*What to do:* State how many lines of the records contain the string "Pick", and give no other information.

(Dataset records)
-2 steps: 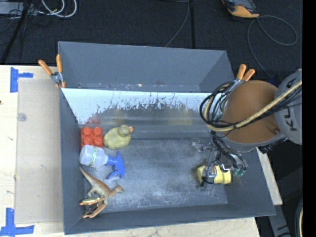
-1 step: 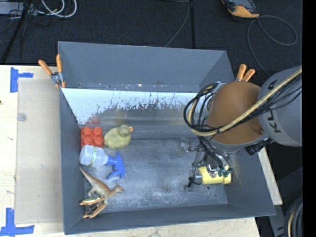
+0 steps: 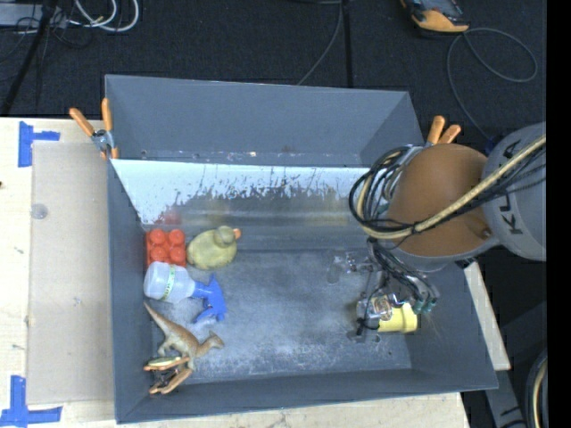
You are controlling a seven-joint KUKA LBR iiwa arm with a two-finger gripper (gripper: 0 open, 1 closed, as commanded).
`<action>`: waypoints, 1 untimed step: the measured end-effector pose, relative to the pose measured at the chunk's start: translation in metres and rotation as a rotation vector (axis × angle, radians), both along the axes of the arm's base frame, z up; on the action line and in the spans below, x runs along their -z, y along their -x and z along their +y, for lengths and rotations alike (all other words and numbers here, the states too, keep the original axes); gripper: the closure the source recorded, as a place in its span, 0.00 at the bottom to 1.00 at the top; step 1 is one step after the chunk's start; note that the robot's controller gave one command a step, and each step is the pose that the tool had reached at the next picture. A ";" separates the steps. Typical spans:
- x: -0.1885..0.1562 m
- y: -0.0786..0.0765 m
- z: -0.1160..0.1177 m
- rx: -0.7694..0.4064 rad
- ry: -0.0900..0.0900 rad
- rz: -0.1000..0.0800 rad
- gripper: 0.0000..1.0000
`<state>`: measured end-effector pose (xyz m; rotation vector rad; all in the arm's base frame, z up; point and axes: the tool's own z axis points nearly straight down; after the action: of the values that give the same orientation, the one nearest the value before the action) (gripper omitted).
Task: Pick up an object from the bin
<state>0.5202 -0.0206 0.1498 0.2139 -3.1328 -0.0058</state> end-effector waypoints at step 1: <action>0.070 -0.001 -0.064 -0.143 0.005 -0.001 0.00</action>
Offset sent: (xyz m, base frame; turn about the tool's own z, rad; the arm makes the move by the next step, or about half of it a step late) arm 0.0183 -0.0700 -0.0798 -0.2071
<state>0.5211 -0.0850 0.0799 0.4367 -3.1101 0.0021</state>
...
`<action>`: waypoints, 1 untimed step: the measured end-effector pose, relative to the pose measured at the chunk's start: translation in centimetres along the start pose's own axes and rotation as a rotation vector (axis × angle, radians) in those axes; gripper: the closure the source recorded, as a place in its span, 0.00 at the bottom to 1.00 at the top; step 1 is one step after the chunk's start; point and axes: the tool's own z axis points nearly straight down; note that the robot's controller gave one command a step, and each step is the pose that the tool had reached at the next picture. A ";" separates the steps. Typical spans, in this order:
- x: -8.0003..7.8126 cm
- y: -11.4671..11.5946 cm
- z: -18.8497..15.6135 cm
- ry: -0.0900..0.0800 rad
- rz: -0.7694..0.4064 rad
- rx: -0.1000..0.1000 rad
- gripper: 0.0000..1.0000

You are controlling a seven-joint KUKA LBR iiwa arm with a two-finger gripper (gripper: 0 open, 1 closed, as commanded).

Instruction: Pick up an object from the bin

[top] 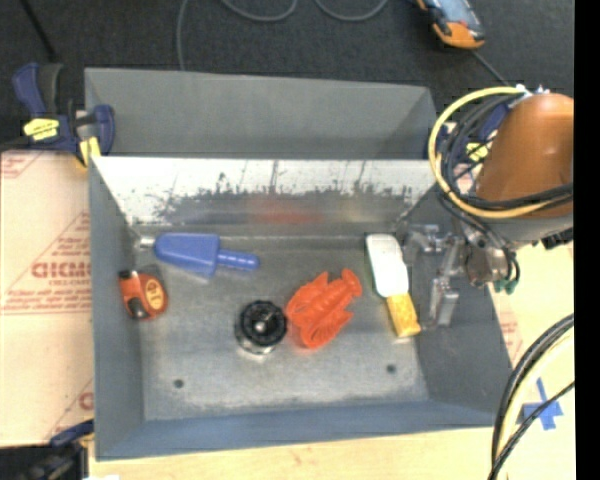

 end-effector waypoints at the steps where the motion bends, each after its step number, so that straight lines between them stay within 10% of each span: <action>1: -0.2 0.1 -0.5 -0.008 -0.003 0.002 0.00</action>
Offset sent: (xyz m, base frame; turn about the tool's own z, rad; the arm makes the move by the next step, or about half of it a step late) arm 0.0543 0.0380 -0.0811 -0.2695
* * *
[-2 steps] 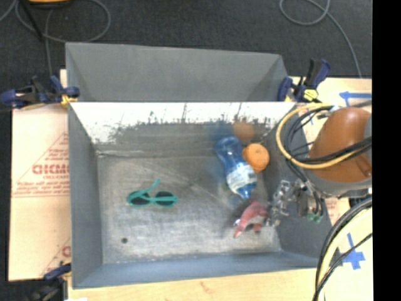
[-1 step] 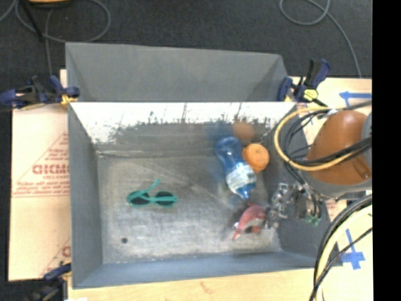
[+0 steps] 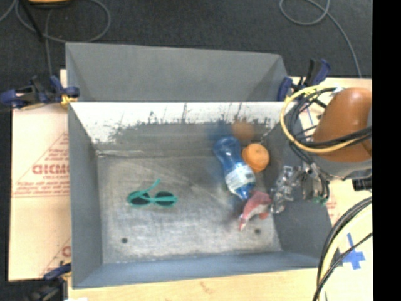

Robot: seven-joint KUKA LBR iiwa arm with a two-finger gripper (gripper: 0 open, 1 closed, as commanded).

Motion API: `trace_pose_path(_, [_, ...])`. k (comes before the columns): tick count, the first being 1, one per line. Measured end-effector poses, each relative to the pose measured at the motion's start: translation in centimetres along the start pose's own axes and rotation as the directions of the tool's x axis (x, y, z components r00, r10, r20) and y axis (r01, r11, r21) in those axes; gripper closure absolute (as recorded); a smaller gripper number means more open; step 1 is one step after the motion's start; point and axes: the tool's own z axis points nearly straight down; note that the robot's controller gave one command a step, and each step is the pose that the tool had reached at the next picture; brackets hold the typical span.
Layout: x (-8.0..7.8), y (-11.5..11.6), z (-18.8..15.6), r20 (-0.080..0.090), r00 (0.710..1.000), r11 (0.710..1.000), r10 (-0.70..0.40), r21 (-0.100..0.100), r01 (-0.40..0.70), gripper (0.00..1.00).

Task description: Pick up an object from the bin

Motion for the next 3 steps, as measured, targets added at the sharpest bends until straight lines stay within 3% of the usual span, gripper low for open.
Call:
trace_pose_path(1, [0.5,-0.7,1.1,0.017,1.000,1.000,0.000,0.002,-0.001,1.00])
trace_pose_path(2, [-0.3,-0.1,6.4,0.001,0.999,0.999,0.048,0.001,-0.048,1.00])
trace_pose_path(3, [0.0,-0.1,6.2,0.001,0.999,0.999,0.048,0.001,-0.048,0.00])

*Task solution:* 3